The problem of consciousness is not yet solved. The spectrum of unsolved issues provides great opportunities to cognitive scientists and information technology engineers. Great inventions await.

Björn Norberg
Curator at Mejan Labs, Stockholm
Beyond Future – Art that brings you to the future of technology and beyond"
Show abstract

Man and the machine, science, the monster and humanity and far beyond future. As an artist you are free to guess, to imagine and predict. Many of the ideas that scientists are working with today artists have already been described decades ago. Just think of the SF-culture. Where do new ideas grow, within the science alone or does science pick up ideas from films, literature, philosophers and artists?

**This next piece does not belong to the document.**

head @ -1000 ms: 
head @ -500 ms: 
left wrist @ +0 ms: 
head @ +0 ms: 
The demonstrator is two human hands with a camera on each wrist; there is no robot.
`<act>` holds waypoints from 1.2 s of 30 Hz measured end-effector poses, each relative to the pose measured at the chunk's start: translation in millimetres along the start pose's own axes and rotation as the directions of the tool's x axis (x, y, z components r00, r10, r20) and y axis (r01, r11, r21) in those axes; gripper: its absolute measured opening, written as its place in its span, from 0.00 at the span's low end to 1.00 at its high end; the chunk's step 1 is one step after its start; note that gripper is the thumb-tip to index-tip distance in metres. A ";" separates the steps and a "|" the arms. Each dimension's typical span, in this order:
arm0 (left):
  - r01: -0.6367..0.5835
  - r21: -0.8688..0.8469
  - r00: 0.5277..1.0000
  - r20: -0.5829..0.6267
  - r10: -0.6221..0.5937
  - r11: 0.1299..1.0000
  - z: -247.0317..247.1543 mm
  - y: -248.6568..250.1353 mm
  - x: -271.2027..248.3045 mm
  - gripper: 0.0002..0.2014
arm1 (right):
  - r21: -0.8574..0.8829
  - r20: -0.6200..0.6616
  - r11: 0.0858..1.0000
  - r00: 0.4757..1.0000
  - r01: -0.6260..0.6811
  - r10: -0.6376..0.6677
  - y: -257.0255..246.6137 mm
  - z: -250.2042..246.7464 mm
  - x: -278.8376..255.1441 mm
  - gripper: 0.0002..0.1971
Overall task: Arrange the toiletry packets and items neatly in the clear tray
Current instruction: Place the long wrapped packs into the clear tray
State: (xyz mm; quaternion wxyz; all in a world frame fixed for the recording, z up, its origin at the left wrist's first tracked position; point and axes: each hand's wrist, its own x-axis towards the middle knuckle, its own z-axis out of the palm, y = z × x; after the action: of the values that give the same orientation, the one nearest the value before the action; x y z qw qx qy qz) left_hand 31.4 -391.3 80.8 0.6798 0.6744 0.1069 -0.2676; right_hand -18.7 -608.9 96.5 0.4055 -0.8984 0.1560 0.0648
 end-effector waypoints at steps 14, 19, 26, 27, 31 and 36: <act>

I will take off from my own projects Frankenstein’s Monster, Beyond Future and Man Machine describe the relation between man and machine, science and philosophy, fantasy and reality. In my project art meets science and science meets the groundbreaking ideas of the future minds of the most far out artists and thinkers.

Mathias Osvath
Post-graduate, head of Lund University Primate Research Center at Furuvik
Conscious prospection? On uniquely human abilities in great apes.
Show abstract

According to a long tradition in Western thinking, starting at least as early as with Aristotle, humans are the only creatures with a conscious lifelike imaginary world. Consequently, only humans can remember past episodes and simulate potential future ones. The existence of this ability has also been central in some catholic thinking when trying to give evidence for the detached and immortal human soul. However, recent research on great apes and corvids throw serious doubts on this assumption. For example three studies conducted on chimpanzees and orang-utans show their skill in flexible anticipation of future events; even disregarding current motivational states in doing so. Children under the age of four or five cannot perform these kinds of tasks. And, perhaps even more interesting is that members of a rare clinical group that lack episodic abilities, but have the semantic system intact, seem to be unable to pass such a challenge. The episodic system, allowing us to remember the particularities of the past and constructing new episodes of a potential future, is highly associated with a complex self-consciousness. In other words, the results suggest advanced consciousness in great apes. The opponents of this interpretation have proposed that the apes might use what they call semantic prospection – the forward directed equivalent of semantic memory; the apes simply “know” the future without any imagination involved. I will show how this standpoint is nearly theoretically impossible, and hence advocate the hypothesis that humans are not alone in the conscious imaginary world within.